VII. El sueño del monje y otras cosas del diablo

Todo empezó con una especie de presencia invisible, pero insistente, que le hizo abrir los ojos. Se esforzó en mantener la calma para distinguir lo imaginario de lo real. Sentada en el borde de la cama, frágil y pálida, las manos posadas en actitud formal sobre las rodillas, Sophia lo contemplaba con aire grave. Observó que parecía un poco perdida, pero ello no ocultaba un ápice su belleza sutil. Sus cabellos rubios le ceñían la cabeza como un casco dorado, y sus ojos azules tenían la pureza de los glaciares. El monje pensó que si, a su edad, hubiera sido compañero suyo de juegos, se habría enamorado perdidamente de ella.

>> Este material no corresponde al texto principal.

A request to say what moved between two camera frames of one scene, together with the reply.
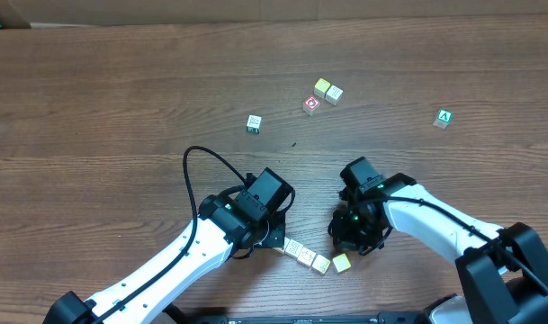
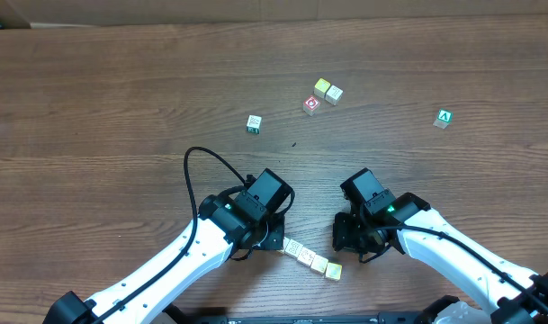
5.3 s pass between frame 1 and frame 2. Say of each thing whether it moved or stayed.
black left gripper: stayed
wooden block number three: moved
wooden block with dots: stayed
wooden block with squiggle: stayed

—Estáis muy enfermo, tenéis fiebre —dijo Sophia.

El monje no se movió, como si la chiquilla fuera un pájaro al que un solo movimiento, aun furtivo, podía hacerlo echar a volar.

—¿Dormís? —preguntó.

—No, no duermo. Simplemente cierro los ojos para descansar de la vida.

—Deberíais dormir —dijo ella con mucha seriedad—. No tenéis en absoluto buen aspecto…

—Estos tiempos son muy duros para permitirme dormir —contestó el monje.

Se oyó un gemido detrás de la puerta.

—¿Qué es eso?

—Vuestro perro. Nos ha adoptado, a mi hijo y a mí.

Sophia se puso a batir palmas, encantada.

—¡Cómo me alegro! ¿Puedo abrirle?

—Vale más que no, hay una dama en la otra habitación. ¡No debe veros!

El monje se incorporó hasta sentarse en la cama. Sophia llevaba un vestido de terciopelo azul claro que le sentaba muy bien pese a la palidez de su semblante. Una capa le cubría los hombros.

—¿No tenéis frío?

—He encontrado estas prendas en vuestro armario. Estaban bien dobladas. Espero que no os contraríe.

—Pertenecían a mi esposa, nadie se las pone ahora.

—Oh, lo siento.

—Así es la vida.

—Me quedan un poco grandes, pero me dan calor, sobre todo la capa. He pasado tanto frío en vuestro sótano…

—Lo siento en el alma, creía que estabais muerta.

—Pero me pusisteis una gruesa manta encima —señaló ella—. Fue un detalle. Yo os oía, ¿sabéis? Parecíais muy triste por verme muerta. ¿Quién sois?

El monje frunció los ojos para pensar.

—Digamos que soy una especie de filósofo adelantado a su tiempo y de sabio un poco loco. Ayudo a mi hijo, que es policía. Está encargado de investigar vuestra muerte.

—Ah, entonces, ¿estoy muerta de verdad? —dijo con un aire de desconcierto, como asustada—. ¿Qué va a pasarme?

El monje intentó tranquilizarla.

—Supongo que vais a acceder a la luz. Es la meta de todos.

Sin decir nada, Sophia se levantó y fue hasta la ventana.

—El cielo está muy gris —murmuró—. ¿Estaré todavía aquí mañana? ¿Pasaré el invierno y oleré de nuevo las lilas y las rosas?

—Siempre estaréis en mí —respondió gravemente el monje—. Macte animo! Generose puer, sic itur ad astra. —Y lo tradujo para estar seguro de que ella lo entendía—: ¡Ánimo, noble criatura! Así es como nos elevamos hacia las estrellas.

Sophia se volvió hacia él, y su sonrisa, teñida de melancolía, flotaba en el aire.

—No he tenido tiempo de aprender —murmuró—, y tenía tantas cosas que dar… —Pensativa, se mordisqueó los labios antes de volver hacia él despacio, con las manos a la espalda—. ¿Tenéis más hijos aparte de este?

El monje se emocionó.

—No, pero es el orgullo de mi vejez; aunque él no lo sabe.

—¡Lo importante es que sepa que lo queréis!

En ese instante, el sol pareció tocarla con uno de sus anémicos rayos. El monje vio en ella una palidez que le recordó la noche del cementerio.

—¿Quién os ha matado? —preguntó.

—Tantas personas… —susurró Sophia, como ausente—. Si supierais…

En ese momento se oyó un ruido de pasos y luego una voz preocupada:

—Señor, ¿estáis bien?

Sophia le puso un dedo sobre los labios para indicarle que callara.

—Tengo que desaparecer. ¡Volved a dormiros! ¡No, de hecho, vos ya dormís y yo estoy muerta!